** Opening DATASET CONTENT block **

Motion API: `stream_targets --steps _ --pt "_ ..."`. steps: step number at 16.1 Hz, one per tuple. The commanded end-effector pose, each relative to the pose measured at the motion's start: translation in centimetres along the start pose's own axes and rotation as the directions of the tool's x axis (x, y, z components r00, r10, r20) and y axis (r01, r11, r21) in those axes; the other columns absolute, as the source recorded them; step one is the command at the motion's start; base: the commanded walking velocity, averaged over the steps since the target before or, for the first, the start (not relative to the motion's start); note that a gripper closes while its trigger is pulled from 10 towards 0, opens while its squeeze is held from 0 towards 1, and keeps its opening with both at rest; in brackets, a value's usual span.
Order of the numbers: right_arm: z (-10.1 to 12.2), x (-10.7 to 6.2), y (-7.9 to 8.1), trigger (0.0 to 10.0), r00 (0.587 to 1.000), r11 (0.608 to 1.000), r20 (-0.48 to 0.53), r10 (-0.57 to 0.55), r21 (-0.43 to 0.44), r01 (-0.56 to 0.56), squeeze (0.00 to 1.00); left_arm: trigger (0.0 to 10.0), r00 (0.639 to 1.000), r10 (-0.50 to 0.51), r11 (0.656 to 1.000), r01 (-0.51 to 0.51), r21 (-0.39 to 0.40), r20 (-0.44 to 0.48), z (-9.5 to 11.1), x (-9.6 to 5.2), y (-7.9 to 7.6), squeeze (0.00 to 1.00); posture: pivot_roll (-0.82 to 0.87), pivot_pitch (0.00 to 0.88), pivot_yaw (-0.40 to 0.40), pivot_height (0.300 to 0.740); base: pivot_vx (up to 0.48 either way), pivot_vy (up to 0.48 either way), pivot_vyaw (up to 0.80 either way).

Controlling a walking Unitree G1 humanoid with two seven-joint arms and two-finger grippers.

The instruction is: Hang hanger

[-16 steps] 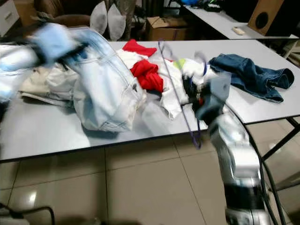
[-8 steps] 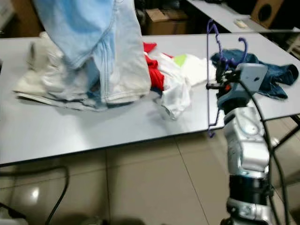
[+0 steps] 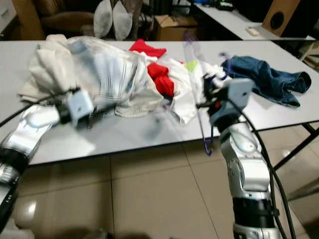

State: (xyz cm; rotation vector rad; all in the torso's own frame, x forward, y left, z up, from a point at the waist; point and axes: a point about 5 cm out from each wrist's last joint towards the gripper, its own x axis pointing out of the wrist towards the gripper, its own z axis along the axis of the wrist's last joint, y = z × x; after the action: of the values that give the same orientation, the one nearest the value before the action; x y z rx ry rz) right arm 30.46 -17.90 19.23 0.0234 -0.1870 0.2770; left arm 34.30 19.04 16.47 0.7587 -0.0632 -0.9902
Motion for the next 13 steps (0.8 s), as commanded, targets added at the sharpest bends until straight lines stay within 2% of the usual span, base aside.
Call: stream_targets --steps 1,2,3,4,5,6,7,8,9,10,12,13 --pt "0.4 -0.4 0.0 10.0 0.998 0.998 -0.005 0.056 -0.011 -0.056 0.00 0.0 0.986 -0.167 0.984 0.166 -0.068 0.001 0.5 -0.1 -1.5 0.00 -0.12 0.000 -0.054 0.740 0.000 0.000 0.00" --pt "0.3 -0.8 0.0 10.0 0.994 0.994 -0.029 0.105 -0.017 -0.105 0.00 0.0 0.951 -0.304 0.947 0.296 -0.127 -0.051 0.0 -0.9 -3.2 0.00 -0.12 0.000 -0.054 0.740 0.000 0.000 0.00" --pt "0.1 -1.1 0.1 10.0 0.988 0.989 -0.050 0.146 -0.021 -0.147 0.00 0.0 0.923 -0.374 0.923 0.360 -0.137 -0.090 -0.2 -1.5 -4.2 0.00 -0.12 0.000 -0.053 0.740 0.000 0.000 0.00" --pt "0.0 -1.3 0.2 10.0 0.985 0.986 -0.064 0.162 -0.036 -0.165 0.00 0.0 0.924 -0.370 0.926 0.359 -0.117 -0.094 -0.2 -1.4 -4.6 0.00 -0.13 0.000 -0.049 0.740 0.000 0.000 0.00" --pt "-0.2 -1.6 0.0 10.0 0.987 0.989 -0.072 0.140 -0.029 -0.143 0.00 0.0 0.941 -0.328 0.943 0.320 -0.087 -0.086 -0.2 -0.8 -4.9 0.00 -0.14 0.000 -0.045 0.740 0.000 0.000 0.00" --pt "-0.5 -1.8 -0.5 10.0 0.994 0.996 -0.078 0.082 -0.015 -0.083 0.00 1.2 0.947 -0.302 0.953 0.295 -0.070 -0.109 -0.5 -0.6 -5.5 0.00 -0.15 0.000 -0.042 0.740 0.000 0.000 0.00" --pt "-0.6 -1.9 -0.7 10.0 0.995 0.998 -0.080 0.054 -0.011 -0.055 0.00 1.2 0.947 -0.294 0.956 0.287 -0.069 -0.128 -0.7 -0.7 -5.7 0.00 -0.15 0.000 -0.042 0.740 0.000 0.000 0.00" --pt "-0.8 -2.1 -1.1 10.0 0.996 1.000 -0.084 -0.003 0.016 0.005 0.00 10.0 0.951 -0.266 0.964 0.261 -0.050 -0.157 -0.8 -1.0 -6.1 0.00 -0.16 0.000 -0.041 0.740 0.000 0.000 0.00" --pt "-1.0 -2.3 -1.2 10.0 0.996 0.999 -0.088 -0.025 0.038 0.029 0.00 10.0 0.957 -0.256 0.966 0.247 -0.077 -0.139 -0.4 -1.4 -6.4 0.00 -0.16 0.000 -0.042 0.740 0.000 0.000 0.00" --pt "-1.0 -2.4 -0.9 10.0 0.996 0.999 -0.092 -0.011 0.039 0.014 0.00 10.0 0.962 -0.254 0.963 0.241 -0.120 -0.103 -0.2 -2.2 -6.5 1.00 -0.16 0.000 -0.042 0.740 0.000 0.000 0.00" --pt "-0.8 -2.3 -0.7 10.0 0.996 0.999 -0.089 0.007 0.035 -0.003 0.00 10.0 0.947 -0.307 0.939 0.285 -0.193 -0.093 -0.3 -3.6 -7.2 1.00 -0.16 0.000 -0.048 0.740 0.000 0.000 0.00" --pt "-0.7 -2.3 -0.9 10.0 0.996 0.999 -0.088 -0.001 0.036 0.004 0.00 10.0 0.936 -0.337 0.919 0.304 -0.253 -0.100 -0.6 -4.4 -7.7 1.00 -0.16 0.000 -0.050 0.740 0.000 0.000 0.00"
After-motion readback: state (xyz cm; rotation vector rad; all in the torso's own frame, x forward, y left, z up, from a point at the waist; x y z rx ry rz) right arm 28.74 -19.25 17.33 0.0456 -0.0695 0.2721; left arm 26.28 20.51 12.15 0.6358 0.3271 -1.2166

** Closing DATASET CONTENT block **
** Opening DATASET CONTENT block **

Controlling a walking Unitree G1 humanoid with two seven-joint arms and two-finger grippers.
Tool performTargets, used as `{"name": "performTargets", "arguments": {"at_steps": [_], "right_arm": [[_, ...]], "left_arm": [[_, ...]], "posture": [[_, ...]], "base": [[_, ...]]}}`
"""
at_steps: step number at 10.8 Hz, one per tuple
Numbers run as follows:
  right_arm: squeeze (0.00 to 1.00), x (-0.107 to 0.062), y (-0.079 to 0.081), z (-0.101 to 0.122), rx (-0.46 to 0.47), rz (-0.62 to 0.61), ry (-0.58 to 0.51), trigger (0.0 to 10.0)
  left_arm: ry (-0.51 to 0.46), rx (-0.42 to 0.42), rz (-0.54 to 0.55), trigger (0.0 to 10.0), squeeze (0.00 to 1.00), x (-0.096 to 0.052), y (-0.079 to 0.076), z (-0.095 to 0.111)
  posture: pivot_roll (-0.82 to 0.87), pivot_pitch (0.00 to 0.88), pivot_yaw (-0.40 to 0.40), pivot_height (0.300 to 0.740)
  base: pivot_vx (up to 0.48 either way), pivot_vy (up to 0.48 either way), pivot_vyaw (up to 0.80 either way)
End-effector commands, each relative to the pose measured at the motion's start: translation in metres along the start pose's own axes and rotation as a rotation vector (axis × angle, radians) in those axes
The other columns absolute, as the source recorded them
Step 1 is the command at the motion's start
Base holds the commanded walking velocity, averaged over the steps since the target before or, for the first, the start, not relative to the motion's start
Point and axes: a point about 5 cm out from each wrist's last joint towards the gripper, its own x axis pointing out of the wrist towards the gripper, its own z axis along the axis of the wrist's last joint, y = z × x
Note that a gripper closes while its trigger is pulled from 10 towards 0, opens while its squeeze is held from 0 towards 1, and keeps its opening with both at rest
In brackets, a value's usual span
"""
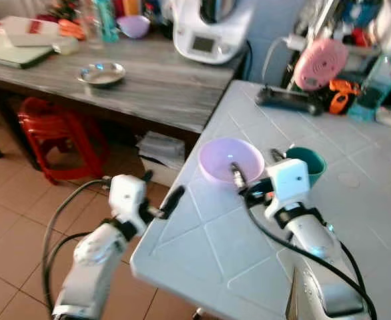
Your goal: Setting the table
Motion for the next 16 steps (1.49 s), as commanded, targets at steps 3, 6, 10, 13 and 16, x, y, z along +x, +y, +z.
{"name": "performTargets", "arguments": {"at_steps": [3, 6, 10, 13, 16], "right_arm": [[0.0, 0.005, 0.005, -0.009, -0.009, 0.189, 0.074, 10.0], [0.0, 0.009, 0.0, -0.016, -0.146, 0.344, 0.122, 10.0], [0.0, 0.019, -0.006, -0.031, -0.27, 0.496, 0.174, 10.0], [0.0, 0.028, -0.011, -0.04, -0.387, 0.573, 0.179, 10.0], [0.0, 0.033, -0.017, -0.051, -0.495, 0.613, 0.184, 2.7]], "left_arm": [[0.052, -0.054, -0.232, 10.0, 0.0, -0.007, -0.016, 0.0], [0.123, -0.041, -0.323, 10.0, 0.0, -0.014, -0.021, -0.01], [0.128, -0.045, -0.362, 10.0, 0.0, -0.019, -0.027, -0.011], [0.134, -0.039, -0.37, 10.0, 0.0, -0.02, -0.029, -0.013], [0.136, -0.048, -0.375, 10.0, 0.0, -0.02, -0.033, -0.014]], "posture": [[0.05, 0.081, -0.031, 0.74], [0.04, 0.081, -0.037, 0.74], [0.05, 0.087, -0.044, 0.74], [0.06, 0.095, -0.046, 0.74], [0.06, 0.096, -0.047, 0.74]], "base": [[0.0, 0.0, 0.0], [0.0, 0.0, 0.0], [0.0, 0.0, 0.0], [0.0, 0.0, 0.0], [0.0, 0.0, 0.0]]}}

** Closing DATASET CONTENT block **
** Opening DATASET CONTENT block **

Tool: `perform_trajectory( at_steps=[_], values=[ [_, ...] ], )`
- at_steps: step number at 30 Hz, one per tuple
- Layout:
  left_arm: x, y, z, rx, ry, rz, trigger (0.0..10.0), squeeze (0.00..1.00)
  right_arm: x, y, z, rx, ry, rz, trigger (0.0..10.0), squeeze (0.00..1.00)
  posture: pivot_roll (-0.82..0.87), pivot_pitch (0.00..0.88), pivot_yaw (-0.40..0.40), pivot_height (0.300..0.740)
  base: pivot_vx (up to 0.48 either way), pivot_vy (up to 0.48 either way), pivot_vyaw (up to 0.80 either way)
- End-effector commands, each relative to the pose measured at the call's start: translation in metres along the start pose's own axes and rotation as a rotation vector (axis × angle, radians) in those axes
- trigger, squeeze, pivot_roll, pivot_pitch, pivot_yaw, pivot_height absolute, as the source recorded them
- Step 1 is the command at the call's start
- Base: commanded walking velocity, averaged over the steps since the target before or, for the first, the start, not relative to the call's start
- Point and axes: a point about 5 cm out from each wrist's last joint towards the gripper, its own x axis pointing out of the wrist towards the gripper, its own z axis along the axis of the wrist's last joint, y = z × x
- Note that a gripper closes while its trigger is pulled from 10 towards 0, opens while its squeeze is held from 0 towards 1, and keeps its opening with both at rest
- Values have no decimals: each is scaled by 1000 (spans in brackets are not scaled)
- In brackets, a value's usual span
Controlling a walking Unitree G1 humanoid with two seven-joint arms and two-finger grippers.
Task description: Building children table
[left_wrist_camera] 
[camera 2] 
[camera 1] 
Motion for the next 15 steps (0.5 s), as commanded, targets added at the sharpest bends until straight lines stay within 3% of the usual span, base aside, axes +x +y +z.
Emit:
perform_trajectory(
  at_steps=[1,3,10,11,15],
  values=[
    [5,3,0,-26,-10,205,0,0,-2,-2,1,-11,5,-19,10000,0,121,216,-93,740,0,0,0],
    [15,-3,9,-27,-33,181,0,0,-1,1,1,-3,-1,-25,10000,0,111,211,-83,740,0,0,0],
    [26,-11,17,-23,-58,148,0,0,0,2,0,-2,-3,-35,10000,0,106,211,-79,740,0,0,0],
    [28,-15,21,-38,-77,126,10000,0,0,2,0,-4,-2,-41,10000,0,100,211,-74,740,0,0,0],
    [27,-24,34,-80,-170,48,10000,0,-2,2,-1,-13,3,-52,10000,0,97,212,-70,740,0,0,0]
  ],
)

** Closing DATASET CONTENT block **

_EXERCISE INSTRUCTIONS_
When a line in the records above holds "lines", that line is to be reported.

_EXERCISE RESPONSE_
Motion for the next 13 steps (0.8 s), as commanded, targets added at the sharpest bends until straight lines stay within 2% of the usual span, base aside.
Motion for the next 15 steps (0.5 s), as commanded, targets added at the sharpest bends until straight lines stay within 3% of the usual span, base aside, axes +x +y +z.

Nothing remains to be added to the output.